When software developers work on complex programming projects, they use something called a revision control system. A revision control system allows them to keep track of changes in their code -- it stores a history of changes, and allows them to quickly and easily take back ("revert") changes that turn out to break things. It also makes is easy to collaborate with others: multiple contributors can edit and add code, and the revision control system automatically integrates changes when possible, and alerts contributors to conflicts when it isn't. Software code is just text, and revision control systems work just as well with LaTeX code, or Markdown text, as they do with Java or Haskell programs.
Git is such a revision control system. It is distributed, which means that the entire history of your code lives not just on a server somewhere, but on your own computer and any other computer that uses the same shared code. Thus, you do not have to be connected to the internet to use Git to make changes, add material, or revert to a previous version. In order to collaborate with others, it is of course necessary to make code maintained by Git available over the internet. There are a number of websites which provide this service, the most popular ones are GitHub and GitLab. Both are free. GitHub is bigger, but GitLab is open source and allows you to have private projects without paying.
You are no doubt familiar with the history function in Word, and with automatic backup services like Dropbox. Git is a little bit like these, and so it might be useful to compare them as we go along. You can use Git as a backup solution, but it is not an automatic tool.

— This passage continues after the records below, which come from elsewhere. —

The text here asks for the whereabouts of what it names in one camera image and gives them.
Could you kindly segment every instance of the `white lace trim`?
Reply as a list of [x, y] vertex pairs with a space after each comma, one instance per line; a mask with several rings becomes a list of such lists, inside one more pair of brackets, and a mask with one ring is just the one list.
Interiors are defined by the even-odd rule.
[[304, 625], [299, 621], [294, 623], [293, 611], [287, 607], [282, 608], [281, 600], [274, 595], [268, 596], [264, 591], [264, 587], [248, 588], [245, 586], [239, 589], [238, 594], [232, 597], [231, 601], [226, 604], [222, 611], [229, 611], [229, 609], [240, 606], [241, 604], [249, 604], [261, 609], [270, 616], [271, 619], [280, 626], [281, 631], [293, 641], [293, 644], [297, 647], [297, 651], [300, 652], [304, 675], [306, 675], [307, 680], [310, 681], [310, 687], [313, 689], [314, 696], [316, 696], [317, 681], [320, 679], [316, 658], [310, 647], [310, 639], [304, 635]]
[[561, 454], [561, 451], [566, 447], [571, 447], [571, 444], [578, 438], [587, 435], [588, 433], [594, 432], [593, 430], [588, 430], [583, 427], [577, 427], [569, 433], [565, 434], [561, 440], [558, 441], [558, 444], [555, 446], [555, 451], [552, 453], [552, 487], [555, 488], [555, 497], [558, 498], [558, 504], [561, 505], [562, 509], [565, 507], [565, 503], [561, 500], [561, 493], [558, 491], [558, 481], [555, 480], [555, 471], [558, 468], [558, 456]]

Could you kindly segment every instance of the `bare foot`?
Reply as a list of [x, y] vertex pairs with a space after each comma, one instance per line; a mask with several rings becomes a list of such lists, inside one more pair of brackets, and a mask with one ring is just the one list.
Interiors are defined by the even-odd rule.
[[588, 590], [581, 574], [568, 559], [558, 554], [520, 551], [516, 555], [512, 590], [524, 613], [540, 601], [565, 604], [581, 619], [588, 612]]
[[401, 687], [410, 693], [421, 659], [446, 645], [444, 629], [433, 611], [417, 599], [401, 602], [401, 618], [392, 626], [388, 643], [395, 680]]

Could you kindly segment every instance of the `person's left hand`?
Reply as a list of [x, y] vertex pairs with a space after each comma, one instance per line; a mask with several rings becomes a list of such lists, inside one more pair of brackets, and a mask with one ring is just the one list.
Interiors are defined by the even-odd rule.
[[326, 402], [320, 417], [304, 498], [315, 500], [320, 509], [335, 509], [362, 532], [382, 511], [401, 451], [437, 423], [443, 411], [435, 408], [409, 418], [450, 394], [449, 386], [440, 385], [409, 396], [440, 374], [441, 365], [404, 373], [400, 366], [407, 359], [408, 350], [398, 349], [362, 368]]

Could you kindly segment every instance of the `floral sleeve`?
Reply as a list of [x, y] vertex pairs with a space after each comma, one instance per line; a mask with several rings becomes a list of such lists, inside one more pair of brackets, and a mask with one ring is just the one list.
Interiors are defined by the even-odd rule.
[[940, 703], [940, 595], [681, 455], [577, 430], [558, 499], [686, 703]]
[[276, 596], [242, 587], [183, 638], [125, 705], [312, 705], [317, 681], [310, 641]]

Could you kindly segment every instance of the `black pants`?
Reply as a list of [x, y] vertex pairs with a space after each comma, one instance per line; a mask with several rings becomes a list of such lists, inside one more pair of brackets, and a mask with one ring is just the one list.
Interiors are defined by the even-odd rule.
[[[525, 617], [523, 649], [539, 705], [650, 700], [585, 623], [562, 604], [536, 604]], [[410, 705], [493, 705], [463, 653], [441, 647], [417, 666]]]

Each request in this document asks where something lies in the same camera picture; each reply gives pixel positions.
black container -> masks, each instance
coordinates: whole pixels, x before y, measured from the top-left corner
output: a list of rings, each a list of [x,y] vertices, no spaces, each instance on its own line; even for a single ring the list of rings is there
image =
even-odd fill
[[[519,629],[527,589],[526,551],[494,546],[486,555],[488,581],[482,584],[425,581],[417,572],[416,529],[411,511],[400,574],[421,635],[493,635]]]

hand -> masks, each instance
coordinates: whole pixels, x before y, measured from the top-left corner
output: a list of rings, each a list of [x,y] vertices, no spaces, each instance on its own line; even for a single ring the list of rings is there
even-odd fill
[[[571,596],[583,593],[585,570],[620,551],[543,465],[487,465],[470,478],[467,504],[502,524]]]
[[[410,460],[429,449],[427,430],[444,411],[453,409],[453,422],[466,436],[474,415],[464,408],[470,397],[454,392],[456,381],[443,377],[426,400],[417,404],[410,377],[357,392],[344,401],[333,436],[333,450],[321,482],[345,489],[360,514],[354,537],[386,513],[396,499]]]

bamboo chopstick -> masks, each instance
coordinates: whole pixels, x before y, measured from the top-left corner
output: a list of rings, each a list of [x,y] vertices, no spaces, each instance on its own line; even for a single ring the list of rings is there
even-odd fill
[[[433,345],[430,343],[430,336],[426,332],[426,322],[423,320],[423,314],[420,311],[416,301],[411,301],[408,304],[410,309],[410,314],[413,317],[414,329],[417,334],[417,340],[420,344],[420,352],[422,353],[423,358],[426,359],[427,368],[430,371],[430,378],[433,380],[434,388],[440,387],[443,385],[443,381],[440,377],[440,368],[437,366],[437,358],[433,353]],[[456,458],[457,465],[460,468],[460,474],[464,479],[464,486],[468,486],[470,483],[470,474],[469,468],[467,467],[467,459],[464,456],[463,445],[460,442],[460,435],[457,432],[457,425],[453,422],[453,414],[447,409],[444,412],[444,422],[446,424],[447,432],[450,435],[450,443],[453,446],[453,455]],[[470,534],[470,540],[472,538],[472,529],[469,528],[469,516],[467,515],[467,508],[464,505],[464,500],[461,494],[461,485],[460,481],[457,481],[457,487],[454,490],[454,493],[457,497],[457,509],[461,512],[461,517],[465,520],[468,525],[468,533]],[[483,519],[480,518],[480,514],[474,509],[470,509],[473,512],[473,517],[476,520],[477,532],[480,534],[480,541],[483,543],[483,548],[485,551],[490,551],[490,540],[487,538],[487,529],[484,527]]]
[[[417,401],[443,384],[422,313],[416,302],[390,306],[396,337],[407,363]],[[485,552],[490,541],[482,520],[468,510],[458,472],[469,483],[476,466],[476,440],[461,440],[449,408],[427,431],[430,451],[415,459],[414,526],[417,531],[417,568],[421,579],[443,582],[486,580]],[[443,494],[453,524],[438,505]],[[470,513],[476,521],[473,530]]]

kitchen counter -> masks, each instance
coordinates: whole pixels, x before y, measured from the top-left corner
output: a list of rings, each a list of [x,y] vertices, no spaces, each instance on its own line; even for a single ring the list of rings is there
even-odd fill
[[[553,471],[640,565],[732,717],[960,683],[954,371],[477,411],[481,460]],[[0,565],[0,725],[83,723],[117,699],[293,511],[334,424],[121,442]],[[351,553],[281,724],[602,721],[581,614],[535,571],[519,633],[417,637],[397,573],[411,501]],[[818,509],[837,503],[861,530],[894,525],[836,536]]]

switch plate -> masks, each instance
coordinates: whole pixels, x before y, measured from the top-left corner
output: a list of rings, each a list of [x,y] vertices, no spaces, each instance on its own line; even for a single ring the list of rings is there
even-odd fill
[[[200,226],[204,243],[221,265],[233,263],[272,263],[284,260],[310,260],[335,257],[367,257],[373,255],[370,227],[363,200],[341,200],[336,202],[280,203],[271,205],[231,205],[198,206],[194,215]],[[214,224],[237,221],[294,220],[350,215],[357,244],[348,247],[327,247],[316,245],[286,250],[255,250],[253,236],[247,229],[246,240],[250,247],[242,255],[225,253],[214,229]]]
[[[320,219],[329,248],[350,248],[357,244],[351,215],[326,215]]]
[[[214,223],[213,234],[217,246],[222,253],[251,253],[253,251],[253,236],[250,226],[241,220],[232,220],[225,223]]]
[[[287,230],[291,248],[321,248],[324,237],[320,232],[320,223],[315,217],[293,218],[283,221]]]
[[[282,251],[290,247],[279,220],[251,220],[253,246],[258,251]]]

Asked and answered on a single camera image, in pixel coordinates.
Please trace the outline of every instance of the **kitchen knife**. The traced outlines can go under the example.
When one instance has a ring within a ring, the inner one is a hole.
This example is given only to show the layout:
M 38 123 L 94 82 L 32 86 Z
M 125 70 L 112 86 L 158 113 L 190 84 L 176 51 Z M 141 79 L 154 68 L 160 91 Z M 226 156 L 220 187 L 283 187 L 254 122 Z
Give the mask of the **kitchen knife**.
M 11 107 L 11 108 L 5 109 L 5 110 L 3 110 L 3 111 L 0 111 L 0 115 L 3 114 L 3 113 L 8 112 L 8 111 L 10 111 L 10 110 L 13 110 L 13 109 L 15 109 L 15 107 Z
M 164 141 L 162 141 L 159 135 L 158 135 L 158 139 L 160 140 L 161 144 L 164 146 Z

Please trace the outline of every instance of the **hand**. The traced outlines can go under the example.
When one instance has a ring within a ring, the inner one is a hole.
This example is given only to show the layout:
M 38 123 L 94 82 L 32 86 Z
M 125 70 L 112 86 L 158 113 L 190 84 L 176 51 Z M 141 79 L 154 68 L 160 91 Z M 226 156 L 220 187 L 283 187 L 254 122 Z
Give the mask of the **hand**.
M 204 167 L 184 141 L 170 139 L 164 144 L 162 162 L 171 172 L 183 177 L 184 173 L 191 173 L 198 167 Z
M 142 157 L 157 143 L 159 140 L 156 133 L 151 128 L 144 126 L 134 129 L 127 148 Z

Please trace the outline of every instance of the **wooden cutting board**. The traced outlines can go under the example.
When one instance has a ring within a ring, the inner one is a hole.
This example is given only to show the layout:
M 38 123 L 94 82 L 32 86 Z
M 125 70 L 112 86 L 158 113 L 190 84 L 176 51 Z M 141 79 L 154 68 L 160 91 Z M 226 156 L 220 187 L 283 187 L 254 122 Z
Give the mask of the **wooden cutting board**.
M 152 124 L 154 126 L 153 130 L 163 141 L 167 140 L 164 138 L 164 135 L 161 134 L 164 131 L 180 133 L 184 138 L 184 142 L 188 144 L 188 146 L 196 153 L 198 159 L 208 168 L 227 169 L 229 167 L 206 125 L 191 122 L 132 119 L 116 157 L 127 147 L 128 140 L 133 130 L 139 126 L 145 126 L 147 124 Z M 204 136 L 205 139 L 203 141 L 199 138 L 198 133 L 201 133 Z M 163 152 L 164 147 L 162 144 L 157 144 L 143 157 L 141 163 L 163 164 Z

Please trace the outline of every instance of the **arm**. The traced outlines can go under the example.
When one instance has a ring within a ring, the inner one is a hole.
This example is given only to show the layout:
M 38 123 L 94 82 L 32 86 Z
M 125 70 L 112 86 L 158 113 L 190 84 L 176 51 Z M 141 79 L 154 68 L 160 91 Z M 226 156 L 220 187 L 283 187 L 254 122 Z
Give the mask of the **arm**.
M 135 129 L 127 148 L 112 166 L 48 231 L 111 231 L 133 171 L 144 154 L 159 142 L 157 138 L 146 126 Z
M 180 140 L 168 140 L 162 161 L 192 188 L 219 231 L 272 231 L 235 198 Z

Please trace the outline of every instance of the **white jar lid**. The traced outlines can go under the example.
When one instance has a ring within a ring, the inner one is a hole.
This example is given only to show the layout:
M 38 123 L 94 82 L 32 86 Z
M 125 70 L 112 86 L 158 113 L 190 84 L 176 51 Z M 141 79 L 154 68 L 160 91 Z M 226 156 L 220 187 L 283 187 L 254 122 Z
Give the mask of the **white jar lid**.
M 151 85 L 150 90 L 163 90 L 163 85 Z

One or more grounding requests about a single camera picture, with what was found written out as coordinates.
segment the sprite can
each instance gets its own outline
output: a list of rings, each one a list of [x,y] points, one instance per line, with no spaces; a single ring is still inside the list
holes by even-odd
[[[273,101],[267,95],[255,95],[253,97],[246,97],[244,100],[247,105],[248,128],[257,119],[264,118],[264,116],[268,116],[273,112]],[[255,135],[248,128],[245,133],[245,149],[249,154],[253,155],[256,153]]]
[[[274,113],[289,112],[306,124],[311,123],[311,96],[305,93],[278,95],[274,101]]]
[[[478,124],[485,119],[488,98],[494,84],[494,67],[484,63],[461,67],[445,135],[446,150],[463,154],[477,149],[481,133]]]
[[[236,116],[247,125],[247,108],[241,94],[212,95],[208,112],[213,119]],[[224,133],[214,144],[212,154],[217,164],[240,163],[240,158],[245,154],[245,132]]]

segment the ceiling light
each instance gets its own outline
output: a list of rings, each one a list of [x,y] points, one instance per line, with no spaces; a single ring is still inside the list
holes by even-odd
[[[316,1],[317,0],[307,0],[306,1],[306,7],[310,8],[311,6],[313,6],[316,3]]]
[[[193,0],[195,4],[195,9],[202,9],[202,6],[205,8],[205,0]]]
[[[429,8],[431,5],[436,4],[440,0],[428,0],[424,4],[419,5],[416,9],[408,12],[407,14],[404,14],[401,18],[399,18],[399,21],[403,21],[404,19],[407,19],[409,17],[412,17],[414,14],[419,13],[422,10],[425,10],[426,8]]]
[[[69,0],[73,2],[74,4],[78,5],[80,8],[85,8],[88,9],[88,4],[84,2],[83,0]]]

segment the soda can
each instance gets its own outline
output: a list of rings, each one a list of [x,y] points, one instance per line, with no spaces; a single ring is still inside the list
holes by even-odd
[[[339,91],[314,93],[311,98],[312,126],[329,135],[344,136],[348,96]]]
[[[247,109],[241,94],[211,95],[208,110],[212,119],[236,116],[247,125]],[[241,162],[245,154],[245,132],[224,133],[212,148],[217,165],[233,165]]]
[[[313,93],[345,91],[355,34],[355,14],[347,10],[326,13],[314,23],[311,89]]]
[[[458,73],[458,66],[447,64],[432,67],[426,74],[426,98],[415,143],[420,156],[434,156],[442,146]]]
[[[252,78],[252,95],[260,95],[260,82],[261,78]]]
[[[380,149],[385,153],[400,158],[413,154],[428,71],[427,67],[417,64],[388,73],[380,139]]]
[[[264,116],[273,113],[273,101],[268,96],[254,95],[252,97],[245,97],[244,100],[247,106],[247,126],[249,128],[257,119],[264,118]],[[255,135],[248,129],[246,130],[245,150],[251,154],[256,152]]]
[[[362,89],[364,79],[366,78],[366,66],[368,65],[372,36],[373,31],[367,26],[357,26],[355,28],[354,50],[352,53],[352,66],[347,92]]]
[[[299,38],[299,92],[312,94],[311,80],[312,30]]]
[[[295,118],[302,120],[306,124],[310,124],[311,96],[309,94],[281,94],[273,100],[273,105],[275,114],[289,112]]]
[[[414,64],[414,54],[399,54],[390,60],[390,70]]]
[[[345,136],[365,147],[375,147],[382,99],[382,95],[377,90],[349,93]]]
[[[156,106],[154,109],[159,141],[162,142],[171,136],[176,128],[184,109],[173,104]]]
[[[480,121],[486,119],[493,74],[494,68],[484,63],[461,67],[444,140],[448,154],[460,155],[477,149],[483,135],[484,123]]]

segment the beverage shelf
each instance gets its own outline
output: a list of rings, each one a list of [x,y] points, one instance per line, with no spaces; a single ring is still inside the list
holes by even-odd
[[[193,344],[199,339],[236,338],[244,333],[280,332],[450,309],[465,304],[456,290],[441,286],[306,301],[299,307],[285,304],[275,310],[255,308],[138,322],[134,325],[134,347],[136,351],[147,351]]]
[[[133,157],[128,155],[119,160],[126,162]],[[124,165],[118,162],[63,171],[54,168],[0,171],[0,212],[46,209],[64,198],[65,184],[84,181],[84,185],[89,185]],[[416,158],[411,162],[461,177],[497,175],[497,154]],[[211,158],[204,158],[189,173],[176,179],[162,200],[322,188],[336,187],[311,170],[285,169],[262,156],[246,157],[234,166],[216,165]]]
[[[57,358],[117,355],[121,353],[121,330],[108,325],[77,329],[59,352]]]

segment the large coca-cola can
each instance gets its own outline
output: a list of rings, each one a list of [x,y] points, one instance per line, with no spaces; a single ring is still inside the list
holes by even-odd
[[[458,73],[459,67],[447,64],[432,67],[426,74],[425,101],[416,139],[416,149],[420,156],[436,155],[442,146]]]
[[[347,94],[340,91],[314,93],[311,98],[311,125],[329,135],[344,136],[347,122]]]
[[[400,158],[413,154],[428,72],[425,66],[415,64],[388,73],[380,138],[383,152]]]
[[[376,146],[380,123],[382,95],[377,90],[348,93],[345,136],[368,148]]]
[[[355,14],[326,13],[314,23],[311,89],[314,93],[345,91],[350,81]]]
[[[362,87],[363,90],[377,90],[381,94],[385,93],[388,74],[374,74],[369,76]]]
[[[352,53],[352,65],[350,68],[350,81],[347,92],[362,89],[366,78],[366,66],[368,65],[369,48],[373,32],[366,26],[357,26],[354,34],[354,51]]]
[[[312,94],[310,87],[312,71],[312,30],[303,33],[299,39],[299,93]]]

A collection of files managed by Git are called a repository. A repository may be a single text document, or an entire collection. It is essentially a folder (possibly with subfolders) for which Git keeps track of changes to (some of) the files in it.
A particular state of a repository is called a revision. In contrast to automatic versioning (e.g., track changes in Word, or automatic updates in Dropbox), a Git revision must be explicitly created. If you have a file on your computer that is tracked by Git, you can make any changes you like to it, but you have to tell Git when you want your changes to "stick," i.e., to count as a new revision. This is called committing. When you commit changes in a Git repository, Git creates a new revision of your repository. A revision may include changes only to a single file, or it may include changes to files, new files added to the repository index, files renamed, moved, or deleted. Each revision is assigned a unique 40-digit hexadecimal "hash" code (often abbreviated to a 10-digit code). When you commit changes to create a new revision, the identity of the committer (i.e., you) as well as a commit message describing the changes is recorded.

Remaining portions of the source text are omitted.